As our experimental design consists of a dual task, the possibility cannot be ruled out that our effects are not task-specific, but merely caused by ketamine-induced enhanced dual task interference. Even though the texture discrimination performance impairments seem independent of fixation task performance, to fully exclude the possibility of a non task-specific effect we suggest that in follow-up research a separate control task of similar difficulty should be included. For instance, it could be the case that ketamine differentially affects attention, limiting attentional resources to the secondary (texture discrimination) task. The evidence for attentional effects of ketamine is however limited and not consistent. Ketamine has been known to impair sustained attention at doses higher than used in the current study (yet still subanesthetic) [7681]. However, others report no deficits [8284], claiming that sustained attention is unaffected when the task does not load on working memory. Selective attention measured by tasks such as the Stroop task seems not to be affected by ketamine, even at higher doses [8488]. A study that covaried attentional effects found that episodic memory effects of ketamine were still significant [77], suggesting that at least episodic memory deficits are not simply caused by attentional deficits [89]. Little is known about the effect of ketamine specifically on dual task interference. One study using a divided attention task (requiring differential responses to an auditory and a visual stimulus) found no effect of a low dose of ketamine (0.18 mg/kg/h, which is higher than ours), although performance was partly affected by a high dose (0.3 mg/kg/h) [81].

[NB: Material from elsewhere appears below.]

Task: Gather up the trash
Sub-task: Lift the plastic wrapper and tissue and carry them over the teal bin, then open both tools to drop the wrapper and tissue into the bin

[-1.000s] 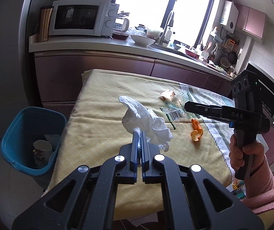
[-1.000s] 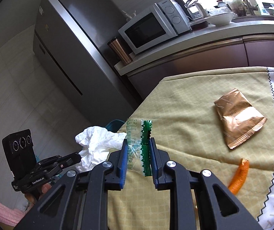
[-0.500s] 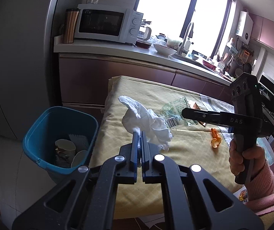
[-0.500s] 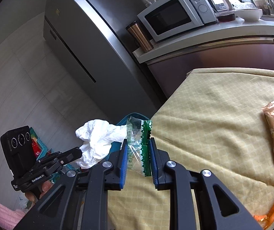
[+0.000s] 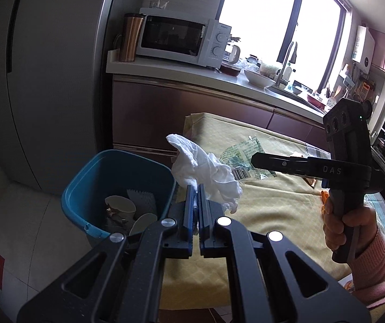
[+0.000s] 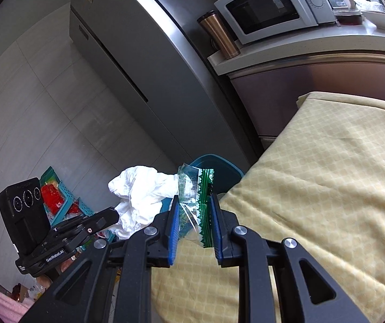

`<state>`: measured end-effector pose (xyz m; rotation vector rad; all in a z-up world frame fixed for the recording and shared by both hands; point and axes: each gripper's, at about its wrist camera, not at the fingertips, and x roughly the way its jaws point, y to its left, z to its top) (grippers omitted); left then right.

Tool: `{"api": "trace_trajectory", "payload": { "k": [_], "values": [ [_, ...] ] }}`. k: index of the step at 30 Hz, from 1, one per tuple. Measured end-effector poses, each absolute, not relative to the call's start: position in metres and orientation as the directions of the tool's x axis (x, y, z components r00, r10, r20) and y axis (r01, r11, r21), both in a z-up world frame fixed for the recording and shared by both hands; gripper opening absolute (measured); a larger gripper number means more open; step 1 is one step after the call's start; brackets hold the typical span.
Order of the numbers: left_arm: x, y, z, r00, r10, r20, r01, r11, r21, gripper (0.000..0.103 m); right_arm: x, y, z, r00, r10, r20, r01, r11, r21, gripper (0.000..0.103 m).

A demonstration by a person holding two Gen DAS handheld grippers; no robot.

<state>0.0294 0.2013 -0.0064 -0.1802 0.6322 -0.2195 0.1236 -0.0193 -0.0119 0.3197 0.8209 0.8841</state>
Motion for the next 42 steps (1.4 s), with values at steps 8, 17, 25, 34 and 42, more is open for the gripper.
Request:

In sum, we found impaired perceptual integration under administration of ketamine, compared to a placebo condition. Possibly, this is related to reduced recurrent input, carried by feedback connections from higher to lower visual areas and/or lateral connections within a visual area. We hypothesize that these effects are caused by blockade of NMDA receptors, as that is the principal site of action of ketamine, and these receptors are thought to be involved in recurrent interactions. However, ketamine is known to act at other binding sites as well, which may have contributed to these results.

Acknowledgments

We would like to thank Roos Doeve for her help with data acquisition. We also thank Prof. Sophie Schwartz for kindly providing us with her Cogent script.

Funding Statement

This work is supported by funding from the Advanced Investigator Grant from the European Research Council (ERC) to V.A.F. Lamme (grant number 230355). Eurocept BV (Ankeveen, The Netherlands) supported this work by providing S-ketamine. The funders had no role in study design, data collection and analysis, decision to publish, or preparation of the manuscript.